**Task item**
Extract the complete listing and repeat it word for word.

─── The data

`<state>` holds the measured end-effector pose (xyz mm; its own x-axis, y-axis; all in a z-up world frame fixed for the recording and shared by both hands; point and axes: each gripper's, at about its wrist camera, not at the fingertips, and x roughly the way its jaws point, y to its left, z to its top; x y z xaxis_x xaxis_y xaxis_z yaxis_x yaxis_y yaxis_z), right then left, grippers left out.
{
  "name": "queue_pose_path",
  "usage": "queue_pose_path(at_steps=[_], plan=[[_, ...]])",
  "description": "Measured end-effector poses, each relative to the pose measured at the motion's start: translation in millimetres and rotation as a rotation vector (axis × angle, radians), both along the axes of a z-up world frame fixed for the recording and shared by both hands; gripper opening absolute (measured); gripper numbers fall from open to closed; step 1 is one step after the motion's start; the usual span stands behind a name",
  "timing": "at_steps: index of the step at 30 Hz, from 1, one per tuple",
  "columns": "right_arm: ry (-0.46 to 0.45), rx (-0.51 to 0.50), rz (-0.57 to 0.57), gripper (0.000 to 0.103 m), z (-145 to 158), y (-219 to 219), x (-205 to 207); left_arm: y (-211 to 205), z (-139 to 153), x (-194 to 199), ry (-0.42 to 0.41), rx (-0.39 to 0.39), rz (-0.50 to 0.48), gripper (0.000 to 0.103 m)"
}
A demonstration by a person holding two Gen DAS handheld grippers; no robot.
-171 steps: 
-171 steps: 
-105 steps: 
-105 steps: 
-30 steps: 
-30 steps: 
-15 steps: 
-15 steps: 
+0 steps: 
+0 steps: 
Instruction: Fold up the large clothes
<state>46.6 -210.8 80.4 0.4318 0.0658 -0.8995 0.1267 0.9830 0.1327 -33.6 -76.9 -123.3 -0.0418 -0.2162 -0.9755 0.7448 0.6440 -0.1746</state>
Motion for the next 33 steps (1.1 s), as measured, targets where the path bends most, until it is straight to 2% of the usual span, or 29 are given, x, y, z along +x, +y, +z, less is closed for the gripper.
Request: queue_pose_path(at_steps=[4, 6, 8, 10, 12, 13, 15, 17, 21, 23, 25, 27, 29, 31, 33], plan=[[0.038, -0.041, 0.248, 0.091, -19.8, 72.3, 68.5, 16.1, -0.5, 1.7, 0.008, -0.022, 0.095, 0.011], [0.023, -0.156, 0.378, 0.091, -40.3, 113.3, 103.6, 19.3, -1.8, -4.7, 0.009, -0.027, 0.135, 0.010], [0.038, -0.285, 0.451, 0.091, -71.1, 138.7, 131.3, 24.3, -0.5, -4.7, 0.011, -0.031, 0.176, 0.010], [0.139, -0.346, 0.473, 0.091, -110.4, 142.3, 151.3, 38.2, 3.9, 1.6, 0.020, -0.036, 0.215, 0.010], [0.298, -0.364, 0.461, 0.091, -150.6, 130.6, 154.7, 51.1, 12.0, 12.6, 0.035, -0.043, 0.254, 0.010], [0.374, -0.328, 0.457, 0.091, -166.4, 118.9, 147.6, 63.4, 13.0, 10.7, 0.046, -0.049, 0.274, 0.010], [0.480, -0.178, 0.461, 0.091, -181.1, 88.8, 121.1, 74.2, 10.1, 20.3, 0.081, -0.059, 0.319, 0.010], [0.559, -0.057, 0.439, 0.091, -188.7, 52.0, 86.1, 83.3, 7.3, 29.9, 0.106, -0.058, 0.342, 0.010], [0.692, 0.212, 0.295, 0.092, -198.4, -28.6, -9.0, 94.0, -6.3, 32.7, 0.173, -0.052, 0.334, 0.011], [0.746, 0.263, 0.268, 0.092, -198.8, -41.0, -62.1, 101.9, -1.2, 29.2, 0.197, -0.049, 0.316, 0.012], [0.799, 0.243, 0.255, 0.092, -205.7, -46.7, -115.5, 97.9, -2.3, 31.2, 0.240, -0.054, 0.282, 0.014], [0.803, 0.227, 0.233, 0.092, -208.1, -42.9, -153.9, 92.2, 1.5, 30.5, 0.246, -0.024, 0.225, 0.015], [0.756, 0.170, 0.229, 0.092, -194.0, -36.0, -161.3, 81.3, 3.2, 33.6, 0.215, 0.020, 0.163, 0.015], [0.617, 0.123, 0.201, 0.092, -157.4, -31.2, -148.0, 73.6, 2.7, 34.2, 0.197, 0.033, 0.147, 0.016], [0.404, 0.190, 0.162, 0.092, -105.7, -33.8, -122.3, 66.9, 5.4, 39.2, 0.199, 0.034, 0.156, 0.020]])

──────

**Response to the task**
`<state>` holds the measured end-effector pose (xyz mm; its own x-axis, y-axis; all in a z-up world frame fixed for the recording and shared by both hands; point and axes: each gripper's, at about its wrist camera, not at the fingertips, and x roughly the way its jaws point, y to its left, z to its top; x y z xaxis_x xaxis_y xaxis_z yaxis_x yaxis_y yaxis_z), right then left, grippers left out.
{
  "name": "queue_pose_path",
  "usage": "queue_pose_path(at_steps=[_], plan=[[_, ...]])",
  "description": "Measured end-effector poses, each relative to the pose measured at the motion's start: translation in millimetres and rotation as a rotation vector (axis × angle, radians), both along the axes of a z-up world frame fixed for the recording and shared by both hands; gripper opening absolute (measured); gripper numbers fall from open to closed; step 1 is one step after the motion's start; the usual span stands behind a name",
  "timing": "at_steps: index of the step at 30 Hz, from 1, one per tuple",
  "columns": "right_arm: ry (-0.46 to 0.45), rx (-0.51 to 0.50), rz (-0.57 to 0.57), gripper (0.000 to 0.103 m), z (-145 to 158), y (-219 to 219), x (-205 to 207); left_arm: y (-211 to 205), z (-139 to 153), x (-194 to 199), ry (-0.42 to 0.41), rx (-0.39 to 0.39), rz (-0.50 to 0.48), gripper (0.000 to 0.103 m)"
}
A demonstration by a person holding two Gen DAS handheld grippers; no robot.
-171 steps: 
-171 steps: 
-105 steps: 
-105 steps: 
-30 steps: 
-30 steps: 
-15 steps: 
-15 steps: 
+0 steps: 
+0 steps: 
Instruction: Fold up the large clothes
<state>46.6 -210.8 80.4 0.4318 0.0658 -0.8995 0.1267 0.9830 0.1327 -33.6 -76.9 -123.3 -0.0418 -0.2162 -0.9755 0.7448 0.6440 -0.1746</state>
Motion for the next 33 steps (1.1 s), as measured, targets where the path bends most, until it is straight to 2% of the usual span, or 29 are given, x, y, z along +x, +y, +z, less is closed for the gripper.
Request: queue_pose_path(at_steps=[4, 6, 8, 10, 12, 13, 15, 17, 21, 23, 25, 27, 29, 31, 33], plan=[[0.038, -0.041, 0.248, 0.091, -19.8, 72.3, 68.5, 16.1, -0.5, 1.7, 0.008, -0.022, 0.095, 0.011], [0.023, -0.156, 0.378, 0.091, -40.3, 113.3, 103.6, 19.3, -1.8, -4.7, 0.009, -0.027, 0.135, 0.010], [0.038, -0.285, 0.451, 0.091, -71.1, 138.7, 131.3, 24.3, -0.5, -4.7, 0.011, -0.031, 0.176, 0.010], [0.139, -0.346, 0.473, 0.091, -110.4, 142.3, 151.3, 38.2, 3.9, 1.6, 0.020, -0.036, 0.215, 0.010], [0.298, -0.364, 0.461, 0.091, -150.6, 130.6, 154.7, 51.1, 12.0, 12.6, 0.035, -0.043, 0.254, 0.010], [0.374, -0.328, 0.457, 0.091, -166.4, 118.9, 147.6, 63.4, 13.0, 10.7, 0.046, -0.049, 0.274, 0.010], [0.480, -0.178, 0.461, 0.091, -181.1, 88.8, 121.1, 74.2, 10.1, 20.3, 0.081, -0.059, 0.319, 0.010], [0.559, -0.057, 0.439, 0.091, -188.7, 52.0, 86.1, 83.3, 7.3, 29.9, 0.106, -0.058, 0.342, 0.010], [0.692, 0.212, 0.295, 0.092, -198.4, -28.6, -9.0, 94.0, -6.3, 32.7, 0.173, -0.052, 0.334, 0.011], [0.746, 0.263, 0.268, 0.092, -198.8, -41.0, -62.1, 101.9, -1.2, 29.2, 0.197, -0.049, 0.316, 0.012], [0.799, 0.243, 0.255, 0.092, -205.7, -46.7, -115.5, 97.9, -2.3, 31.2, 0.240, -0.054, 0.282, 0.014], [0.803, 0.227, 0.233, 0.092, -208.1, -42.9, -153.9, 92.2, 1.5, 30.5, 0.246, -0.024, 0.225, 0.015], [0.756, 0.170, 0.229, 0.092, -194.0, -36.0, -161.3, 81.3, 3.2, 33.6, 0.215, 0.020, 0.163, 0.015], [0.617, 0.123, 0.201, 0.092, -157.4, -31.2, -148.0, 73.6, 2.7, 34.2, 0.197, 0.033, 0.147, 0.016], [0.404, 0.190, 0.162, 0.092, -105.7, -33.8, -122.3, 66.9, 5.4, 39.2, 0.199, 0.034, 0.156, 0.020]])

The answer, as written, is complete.